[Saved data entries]
BEGIN

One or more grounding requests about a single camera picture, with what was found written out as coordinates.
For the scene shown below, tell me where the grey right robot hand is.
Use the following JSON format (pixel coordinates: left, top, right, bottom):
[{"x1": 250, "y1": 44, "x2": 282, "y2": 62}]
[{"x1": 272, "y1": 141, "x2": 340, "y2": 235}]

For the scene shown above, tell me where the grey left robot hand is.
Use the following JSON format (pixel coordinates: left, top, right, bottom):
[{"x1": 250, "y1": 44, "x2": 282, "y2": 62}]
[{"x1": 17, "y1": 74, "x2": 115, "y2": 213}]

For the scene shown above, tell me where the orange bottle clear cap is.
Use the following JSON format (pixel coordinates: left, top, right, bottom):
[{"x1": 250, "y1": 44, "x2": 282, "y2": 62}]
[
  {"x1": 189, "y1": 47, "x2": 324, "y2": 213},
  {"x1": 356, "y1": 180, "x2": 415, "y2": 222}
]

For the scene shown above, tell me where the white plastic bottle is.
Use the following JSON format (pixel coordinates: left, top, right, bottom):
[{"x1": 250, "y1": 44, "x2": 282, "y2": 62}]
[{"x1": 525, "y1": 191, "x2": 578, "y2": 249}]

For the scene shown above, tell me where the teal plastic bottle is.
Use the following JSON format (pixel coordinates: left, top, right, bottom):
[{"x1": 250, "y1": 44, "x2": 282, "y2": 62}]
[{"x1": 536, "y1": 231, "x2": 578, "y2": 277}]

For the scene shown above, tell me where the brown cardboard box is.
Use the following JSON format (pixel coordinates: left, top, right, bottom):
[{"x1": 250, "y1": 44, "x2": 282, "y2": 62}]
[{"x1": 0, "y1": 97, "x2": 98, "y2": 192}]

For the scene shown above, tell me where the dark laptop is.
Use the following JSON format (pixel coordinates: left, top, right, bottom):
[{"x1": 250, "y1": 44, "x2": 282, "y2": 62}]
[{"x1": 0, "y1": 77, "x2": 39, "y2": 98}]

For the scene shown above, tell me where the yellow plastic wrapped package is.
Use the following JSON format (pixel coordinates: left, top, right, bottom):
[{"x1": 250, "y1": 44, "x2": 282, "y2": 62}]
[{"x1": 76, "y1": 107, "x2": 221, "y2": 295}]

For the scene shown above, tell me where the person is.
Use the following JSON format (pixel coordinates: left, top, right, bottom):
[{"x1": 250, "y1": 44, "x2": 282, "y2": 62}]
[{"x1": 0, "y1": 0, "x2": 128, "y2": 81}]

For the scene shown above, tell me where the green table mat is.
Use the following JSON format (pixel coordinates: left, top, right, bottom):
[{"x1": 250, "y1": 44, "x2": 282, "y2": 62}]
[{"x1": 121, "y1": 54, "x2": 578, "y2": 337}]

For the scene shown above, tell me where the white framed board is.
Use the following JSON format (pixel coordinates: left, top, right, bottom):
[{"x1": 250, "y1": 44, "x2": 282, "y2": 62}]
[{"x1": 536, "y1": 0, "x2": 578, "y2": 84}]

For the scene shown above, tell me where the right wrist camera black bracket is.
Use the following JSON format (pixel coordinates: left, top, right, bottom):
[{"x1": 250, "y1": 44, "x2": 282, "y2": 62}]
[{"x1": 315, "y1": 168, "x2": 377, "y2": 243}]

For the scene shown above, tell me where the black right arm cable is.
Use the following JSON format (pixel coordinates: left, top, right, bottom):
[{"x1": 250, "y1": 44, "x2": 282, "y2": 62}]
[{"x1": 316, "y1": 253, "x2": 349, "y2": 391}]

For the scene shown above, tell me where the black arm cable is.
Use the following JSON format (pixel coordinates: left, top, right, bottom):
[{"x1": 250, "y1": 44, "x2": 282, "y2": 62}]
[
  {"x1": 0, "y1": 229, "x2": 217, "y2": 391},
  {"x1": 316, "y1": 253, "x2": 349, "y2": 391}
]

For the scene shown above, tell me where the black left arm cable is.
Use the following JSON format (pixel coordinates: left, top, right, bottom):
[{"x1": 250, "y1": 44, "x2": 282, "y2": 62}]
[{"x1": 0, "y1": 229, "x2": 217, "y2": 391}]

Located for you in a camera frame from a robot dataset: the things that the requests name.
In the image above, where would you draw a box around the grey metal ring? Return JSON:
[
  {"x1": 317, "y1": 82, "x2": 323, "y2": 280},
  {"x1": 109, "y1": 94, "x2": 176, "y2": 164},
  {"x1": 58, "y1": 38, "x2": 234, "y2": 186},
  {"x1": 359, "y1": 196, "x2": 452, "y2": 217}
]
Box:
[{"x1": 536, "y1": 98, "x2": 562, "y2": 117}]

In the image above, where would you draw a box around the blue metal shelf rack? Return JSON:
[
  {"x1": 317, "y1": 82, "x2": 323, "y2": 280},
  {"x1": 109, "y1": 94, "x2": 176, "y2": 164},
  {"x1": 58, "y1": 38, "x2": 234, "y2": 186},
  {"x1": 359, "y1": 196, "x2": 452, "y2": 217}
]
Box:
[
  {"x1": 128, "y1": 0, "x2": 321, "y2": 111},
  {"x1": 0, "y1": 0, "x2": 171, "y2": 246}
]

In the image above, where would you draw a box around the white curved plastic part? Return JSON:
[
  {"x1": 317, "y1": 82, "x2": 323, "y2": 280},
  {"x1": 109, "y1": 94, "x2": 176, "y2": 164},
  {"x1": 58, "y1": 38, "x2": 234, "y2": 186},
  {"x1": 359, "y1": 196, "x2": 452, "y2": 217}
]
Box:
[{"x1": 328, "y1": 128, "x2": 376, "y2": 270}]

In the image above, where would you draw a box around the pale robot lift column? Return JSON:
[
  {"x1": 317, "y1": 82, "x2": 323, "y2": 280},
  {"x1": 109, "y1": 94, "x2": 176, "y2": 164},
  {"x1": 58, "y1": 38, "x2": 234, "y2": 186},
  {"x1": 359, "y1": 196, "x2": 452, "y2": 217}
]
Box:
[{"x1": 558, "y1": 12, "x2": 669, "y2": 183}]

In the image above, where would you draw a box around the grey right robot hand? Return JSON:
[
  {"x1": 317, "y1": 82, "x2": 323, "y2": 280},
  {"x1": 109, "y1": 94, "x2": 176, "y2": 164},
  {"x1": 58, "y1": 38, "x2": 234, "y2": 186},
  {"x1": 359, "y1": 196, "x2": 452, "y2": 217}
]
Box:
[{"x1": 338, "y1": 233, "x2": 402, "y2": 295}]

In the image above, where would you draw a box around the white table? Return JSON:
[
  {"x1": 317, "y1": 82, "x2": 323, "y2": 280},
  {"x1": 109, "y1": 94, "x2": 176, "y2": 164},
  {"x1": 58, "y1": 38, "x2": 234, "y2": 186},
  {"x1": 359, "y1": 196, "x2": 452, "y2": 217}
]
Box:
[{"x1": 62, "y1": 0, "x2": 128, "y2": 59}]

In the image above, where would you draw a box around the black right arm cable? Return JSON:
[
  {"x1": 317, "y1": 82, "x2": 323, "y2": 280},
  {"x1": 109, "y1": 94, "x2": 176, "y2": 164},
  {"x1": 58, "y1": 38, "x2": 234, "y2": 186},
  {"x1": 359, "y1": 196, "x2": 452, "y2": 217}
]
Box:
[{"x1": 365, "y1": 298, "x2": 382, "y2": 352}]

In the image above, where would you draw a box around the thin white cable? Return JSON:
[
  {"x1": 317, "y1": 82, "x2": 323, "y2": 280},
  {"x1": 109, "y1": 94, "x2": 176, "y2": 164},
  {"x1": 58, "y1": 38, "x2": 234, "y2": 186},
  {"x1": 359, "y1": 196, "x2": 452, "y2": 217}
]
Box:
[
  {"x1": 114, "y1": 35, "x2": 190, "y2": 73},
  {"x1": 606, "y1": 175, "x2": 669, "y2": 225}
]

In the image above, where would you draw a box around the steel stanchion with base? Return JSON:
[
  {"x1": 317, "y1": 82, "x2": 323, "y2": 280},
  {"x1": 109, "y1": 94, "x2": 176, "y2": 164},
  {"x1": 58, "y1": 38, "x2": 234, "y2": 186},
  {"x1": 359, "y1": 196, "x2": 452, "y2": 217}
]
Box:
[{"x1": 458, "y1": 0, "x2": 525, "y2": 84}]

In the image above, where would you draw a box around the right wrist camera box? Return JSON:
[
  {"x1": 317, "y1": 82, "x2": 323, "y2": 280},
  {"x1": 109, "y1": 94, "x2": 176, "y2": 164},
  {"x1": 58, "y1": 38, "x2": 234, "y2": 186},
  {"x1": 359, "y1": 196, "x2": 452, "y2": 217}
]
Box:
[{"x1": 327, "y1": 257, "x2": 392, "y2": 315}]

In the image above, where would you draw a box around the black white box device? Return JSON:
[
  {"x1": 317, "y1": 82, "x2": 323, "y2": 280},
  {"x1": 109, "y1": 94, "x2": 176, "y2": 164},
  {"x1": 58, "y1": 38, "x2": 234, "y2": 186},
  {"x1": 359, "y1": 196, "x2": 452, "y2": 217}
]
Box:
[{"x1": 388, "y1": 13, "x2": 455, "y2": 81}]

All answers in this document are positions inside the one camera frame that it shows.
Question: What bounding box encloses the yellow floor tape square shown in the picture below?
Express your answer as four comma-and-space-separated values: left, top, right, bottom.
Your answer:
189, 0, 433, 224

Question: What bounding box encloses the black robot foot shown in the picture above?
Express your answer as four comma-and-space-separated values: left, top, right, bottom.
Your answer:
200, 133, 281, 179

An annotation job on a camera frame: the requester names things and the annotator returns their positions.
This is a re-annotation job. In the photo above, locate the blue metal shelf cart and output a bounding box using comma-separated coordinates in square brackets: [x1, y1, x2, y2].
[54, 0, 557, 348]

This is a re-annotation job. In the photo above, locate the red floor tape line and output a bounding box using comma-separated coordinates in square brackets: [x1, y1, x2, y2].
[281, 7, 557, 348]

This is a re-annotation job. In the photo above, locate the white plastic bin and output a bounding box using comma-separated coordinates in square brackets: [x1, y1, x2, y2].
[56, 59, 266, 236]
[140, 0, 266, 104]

END

Using the records above, give the number of lines in which the word "hand" occurs, and nothing else.

3